Tuesday, May 14, 2013

Farmacology with Daphne Miller





I just read this book and I certainly recommend it. What it captures is the ongoing effort by individual farmers to achieve an holistic protocol for agricultural production. This is not mainstream as yet and what we understand as organic practice is very much a work in progress even if it is now clearly shown to be superior to industrial ways.

This is still a glimpse of the true future of agriculture.

To fully emerge, holistic agriculture needs to integrate the people themselves and overcome a long history of the low grade abuse of the land's servants. This can be done today with the computerization of inputs and the internalization of the communal economy. Once done correctly, a mutually rewarding lifeway can be established that supports both the land and the people in terms of optimal health.

The author shows us that the same approach works in medicine as well and now informs her own practice.

Berkeley doctor and author tills soil for medical answers

By Lou Fancher

Correspondent
Posted:   04/23/2013 

BERKELEY -- In Dr. Daphne Miller's new book "Farmacology" (2013), sustainable agriculture and holistic medical practice find each other as soul mates.

The Berkeley resident, author and family care physician first addressed food's relationship to health by sticking to the global plate in "The Jungle Effect" (2008), an examination of world diets and what they teach us about our bodies.

"Farmacology" finds Miller back in the United States on a gastronomic journey as she travels to seven distinct locations to dig in the earth -- and the salty, fecund minds of veteran farmers -- for buried medical treasures.

She will discuss her experience and findings at 4 p.m. April 27 at Mrs. Dalloway's book store in Berkeley.

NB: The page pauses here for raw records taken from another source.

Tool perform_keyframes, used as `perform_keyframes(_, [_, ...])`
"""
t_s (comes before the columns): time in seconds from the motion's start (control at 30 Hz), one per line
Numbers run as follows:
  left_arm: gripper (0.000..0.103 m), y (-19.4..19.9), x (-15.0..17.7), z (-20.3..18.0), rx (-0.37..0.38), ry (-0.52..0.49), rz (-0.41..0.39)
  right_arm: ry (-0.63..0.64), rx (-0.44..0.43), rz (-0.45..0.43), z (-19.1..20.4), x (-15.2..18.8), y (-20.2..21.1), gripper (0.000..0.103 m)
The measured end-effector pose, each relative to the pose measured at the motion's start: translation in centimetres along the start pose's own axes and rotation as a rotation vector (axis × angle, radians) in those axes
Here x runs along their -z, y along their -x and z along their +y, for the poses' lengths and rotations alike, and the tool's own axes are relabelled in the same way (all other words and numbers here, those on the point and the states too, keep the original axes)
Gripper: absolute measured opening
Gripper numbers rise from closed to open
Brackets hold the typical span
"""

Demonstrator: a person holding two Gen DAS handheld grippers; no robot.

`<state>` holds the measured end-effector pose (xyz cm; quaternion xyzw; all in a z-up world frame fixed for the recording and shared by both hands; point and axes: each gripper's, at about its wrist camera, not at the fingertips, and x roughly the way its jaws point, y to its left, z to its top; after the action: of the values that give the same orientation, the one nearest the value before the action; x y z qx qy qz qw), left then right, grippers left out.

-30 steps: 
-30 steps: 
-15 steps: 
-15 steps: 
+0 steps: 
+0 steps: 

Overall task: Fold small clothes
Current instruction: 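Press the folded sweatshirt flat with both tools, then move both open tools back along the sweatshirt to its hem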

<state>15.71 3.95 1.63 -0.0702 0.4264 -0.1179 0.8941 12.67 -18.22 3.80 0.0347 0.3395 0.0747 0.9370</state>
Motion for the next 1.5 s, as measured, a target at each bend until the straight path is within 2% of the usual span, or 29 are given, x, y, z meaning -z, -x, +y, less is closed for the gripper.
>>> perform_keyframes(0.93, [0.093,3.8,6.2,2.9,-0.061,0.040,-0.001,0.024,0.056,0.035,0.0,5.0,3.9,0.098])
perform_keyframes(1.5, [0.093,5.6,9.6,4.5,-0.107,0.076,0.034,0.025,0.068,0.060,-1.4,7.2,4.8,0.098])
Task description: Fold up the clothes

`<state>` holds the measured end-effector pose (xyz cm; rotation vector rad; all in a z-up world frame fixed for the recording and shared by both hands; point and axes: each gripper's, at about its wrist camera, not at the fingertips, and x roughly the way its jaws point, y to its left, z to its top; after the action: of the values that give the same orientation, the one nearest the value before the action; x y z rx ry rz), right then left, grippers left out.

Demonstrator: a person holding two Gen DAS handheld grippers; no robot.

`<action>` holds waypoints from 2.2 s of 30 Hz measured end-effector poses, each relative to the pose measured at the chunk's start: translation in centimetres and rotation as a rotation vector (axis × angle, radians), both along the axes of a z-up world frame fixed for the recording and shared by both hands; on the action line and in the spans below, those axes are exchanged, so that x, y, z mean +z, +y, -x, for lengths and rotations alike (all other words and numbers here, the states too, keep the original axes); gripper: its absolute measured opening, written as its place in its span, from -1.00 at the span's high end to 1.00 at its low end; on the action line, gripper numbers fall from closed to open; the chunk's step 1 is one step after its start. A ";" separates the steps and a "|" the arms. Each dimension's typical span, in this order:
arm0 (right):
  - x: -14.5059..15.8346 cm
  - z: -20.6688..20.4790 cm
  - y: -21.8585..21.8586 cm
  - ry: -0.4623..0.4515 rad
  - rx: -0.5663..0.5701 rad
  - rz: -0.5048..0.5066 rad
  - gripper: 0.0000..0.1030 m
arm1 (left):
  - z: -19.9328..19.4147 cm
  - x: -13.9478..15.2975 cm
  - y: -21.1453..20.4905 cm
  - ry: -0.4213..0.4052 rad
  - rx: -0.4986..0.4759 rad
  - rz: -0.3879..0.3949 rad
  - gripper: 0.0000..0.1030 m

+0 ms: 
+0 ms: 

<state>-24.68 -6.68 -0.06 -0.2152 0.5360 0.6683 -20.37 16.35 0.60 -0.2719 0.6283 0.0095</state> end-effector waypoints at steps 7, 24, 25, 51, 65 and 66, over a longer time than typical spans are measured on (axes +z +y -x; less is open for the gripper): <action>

Inspired by authors Grace Gershuny and Joe Smillie's five-chapter "The Soul of Soil," and catapulted into action on the agrarian wings of writer and farmer Wendell Berry's philosophies, Miller set out to learn from dirt what medical school had never taught.

She visits a bison ranch in Missouri; two chicken farms in Arkansas; a winery in California's Sonoma Valley; a community garden in the Bronx; and a biodynamic farm and an aromatic herb farm in Washington.

At each location, farmers share wisdom gleaned from years, or even decades, examining their land, filtering the soil through their fingers, and watching an animal or plant go through natural birth-to-death cycles.

And while the farmers tell their stories,

Miller hears the echoes of stress-induced illnesses, chemotherapeutic and other pharmaceutical supersizing and unhealthy diets leading to an acre of maladies.

Recognizing the commonality of the seemingly-disparate, complex medical and farming systems, Miller draws correlations between busy Carl and Mike, two of her patients, and 15,000 "de-beaked," ammonia-stressed hens.

But the learning doesn't stop at this simplistic duality. She ventures on, to a second hen farm where "poultry plasticity" and personal adaptability mean "good stress" is restorative, even healthy.

The lessons shift from patients to personal, after her pierced and multicolor-haired 16-year-old daughter works on a Missouri cattle ranch and returns, transformed into a "tan woman with popping biceps." The ranch's holistic system fosters healthy calves and heifers, causing her to reflect, "Little had I expected when I was on Rockin' H that my own gangly calf would be a beneficiary."

And bringing the full weight of her medical background to bear while sharing the story of Scribe Winery's integrated pest management systems, a common assumption about cancer treatment receives push-back. The "kill cancer" message is replaced by a new thought: Instead of cancer being the pestly enemy, make cancer the teacher.

"In this view ... cancer is a chronic challenge that must be contained and only sometimes reversed ... striving for containment rather than eradication is more likely to control the disease in the long run," she writes.\

Ironically, arriving from the antiseptic land of medicine -- and never completely leaving it -- is the perfect setup for the connections Miller makes between healthy agricultural practices and healthy patients. "Farmacology" could easily have been preachy, but it's not. By relating her patients' tenderly told pathology to intimate farmer profiles, she keeps it human. This is a book about people, not politics. Childlike, hand-drawn maps of each farm add a homey touch.

Which is not to say "Farmacology" is "green reading light" or that the political implications aren't enormous. By extension, the issues raised deal with profound economic, social and cultural dilemmas.

Perhaps the book's importance resides here: a medical professional dares to climb out of the mainstream river and stand on the bank's edge in order to gain perspective on what lies under the surface. And Miller's hearty, personable writing style makes it a good read for travelers, lovers of character studies and medical and farming professionals alike.